La Chevrolet Corvette C6 fut disponible entre juin 2004 et février 2013. Son empattement fut porté à 2,69m. Sa longueur contenue était comprise entre 4,44m et 4,48m. Son design était dû à Tom Peters. Son capot s’ouvrait toujours vers l’avant. Le grand changement stylistique résidait dans l’abandon des phares rétractables. Elle fut proposée en trois types de carrosseries : targa et roadster, coupé pour les versions Chevrolet Corvette C6 Z06 et Chevrolet Corvette C6 ZR1. Les moteurs flirtaient avec les 6 litres de cylindrée, la puissance minimale dépassant les 400ch. Les 500ch étaient atteignables avec le 7 litres de cylindrées. Avec un compresseur, le 6162cm³ produisait 647ch à 6500tr/mn ! Magique !

Aux 24 Heures du Mans 2005, les Chevrolet Corvette C6 finirent aux 5ème et 6ème places du classement général, précédées uniquement par des sport-prototypes ! Aux 24 Heures du Mans 2006, une Chevrolet Corvette C6 finit à la 4ème place du classement général, dernière l’Audi R10, la Pescarolo C60 et une autre Audi R10. Cet exploit fut réalisé par Olivier Gavin, Olivier Beretta, Jan Manussen. Aux 24 Heures du Mans 2007, une Chevrolet Corvette C6 finit à la 6ème place du classement général… Par sa longévité, son palmarès et son positionnement tarifaire, la Chevrolet Corvette est l’automobile américaine sportive par excellence, voire la voiture mondiale sportive par excellence !

Le 10 juin 2009, l’usine Bowling Green fabriqua la 1 500 000ème Chevrolet Corvette.

Lorsqu’en Europe de l’Ouest, les Daewoo devinrent des Chevrolet, fut introduite la marque Corvette exploitée entre 2005 et 2013.

La Chevrolet Corvette C7, difficile de faire plus beau !

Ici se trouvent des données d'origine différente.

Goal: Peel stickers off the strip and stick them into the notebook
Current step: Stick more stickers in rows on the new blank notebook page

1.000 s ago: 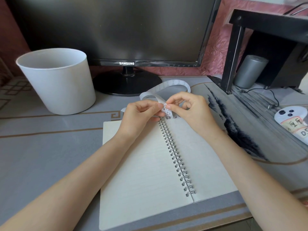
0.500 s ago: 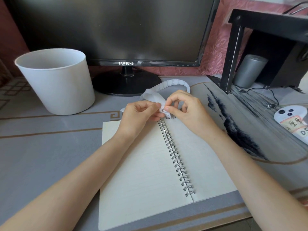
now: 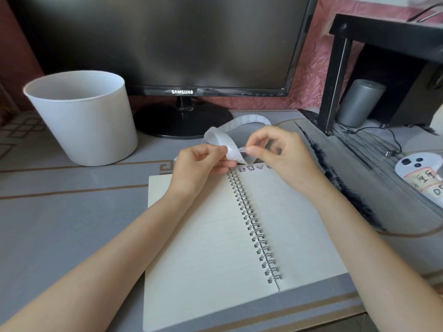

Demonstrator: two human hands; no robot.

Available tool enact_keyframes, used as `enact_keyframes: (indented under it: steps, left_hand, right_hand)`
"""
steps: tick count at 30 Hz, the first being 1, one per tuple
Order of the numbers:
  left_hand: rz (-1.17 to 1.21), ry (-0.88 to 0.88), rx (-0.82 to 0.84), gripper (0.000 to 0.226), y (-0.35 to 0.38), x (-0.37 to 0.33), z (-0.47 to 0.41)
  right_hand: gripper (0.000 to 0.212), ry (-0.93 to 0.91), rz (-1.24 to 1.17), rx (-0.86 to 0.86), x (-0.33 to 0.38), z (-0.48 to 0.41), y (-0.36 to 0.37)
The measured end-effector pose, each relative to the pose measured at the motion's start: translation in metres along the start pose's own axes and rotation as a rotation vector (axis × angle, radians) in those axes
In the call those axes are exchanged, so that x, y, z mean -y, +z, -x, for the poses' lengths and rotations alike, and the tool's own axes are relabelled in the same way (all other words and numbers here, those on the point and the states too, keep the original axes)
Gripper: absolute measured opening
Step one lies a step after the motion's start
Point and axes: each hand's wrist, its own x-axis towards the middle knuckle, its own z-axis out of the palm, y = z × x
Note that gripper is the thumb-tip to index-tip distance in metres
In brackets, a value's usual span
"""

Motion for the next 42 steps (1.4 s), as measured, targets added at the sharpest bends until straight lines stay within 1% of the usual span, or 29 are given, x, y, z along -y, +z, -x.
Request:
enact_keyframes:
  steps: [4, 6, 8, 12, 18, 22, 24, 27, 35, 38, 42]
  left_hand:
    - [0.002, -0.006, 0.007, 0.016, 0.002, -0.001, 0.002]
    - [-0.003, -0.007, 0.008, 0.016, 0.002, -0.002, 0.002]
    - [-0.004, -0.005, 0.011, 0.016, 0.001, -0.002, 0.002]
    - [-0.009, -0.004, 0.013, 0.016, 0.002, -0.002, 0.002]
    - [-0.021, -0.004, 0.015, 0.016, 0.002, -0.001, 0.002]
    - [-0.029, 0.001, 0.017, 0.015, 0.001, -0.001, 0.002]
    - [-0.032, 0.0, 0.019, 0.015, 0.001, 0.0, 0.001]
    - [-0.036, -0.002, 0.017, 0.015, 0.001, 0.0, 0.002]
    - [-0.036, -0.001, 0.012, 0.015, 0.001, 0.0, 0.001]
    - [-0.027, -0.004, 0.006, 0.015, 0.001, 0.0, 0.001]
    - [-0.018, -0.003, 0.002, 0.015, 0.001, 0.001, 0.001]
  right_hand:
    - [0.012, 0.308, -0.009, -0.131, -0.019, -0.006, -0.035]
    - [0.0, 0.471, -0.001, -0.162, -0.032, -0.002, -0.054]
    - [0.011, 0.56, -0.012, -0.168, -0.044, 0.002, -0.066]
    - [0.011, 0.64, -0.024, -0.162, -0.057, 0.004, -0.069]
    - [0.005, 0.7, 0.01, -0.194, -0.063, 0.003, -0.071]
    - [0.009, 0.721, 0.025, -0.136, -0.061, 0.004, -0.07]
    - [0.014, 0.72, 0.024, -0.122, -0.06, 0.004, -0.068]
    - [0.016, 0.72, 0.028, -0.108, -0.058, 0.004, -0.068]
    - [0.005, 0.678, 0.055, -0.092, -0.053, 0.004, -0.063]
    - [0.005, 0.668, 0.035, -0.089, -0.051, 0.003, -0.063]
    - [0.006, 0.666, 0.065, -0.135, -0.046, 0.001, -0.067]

La Chevrolet Corvette C7 fut produite entre septembre 2013 et juillet 2017, puis entre novembre 2017 et novembre 2019, suite à un arrêt temporaire de l’usine Bowling Green. Son empattement fut porté à 2,71m. Sa longueur était comprise entre 4,49m et 4,57m. Son design était dû à
Hwasup Lee. Sa conception était due aux directeurs Kirk Bennion et Tom Peters. Son capot s’ouvrait toujours vers l’avant. Le grand changement stylistique résidait dans l’abandon de la bulle pour le coupé au profit d’un hayon classique. Le V8 atmosphérique de 6162cm³ développait entre 461ch et 466ch à 6000tr/mn. Muni d’un compresseur, il développait 659ch à 6400tr/mn sur les versions Chevrolet Corvette C7 Z06 coupé et roadster, 766ch à 6400tr/mn sur les variantes Chevrolet Corvette C7 ZR1 coupé et roadster. Elle fut proposée en deux types de carrosseries : targa et roadster.

La Chevrolet Corvette C8, une œuvre d’art venue d’Outre-Atlantique

La Chevrolet Corvette C8 commença sa production en février 2020 dans l’usine Bowling Green : « Born in the USA » pour citer le chanteur Bruce Springsteen. Sa particularité réside dans l’implantation de son V8 atmosphérique : central longitudinal arrière ! Son empattement est de 2,72m et sa longueur de 4,63m. Son design est dû à Tom Peters. Sa toute nouvelle structure est en aluminium offrant deux coffres, un à l’avant, l’autre à l’arrière. Des ressorts hélicoïdaux remplacent les ressorts à lames des modèles précédents. Le 14 août 2020, la 1 750 000e Chevrolet Corvette fut assemblée. La Chevrolet Corvette C8 est, pour la première fois de son histoire, commercialisée au Japon et plus de 300 ventes furent enregistrées en moins de 60 heures ! Son prix démarre à plus de 10 millions de yens, soit l’équivalent de 91 000 dollars (84 363 euros), contre 59 995 dollars (55 618 euros) aux Etats-Unis. Elle est proposée en deux types de carrosseries : targa et roadster avec hard top rétractable électriquement. Arrivant en France en cette fin d’année 2021, le site français Chevrolet indique un prix débutant à 88 620 euros et un rejet de CO2 de 277g/km, soit 30 000 euros supplémentaires pour 2021 ou 40 000 euros supplémentaires pour 2022.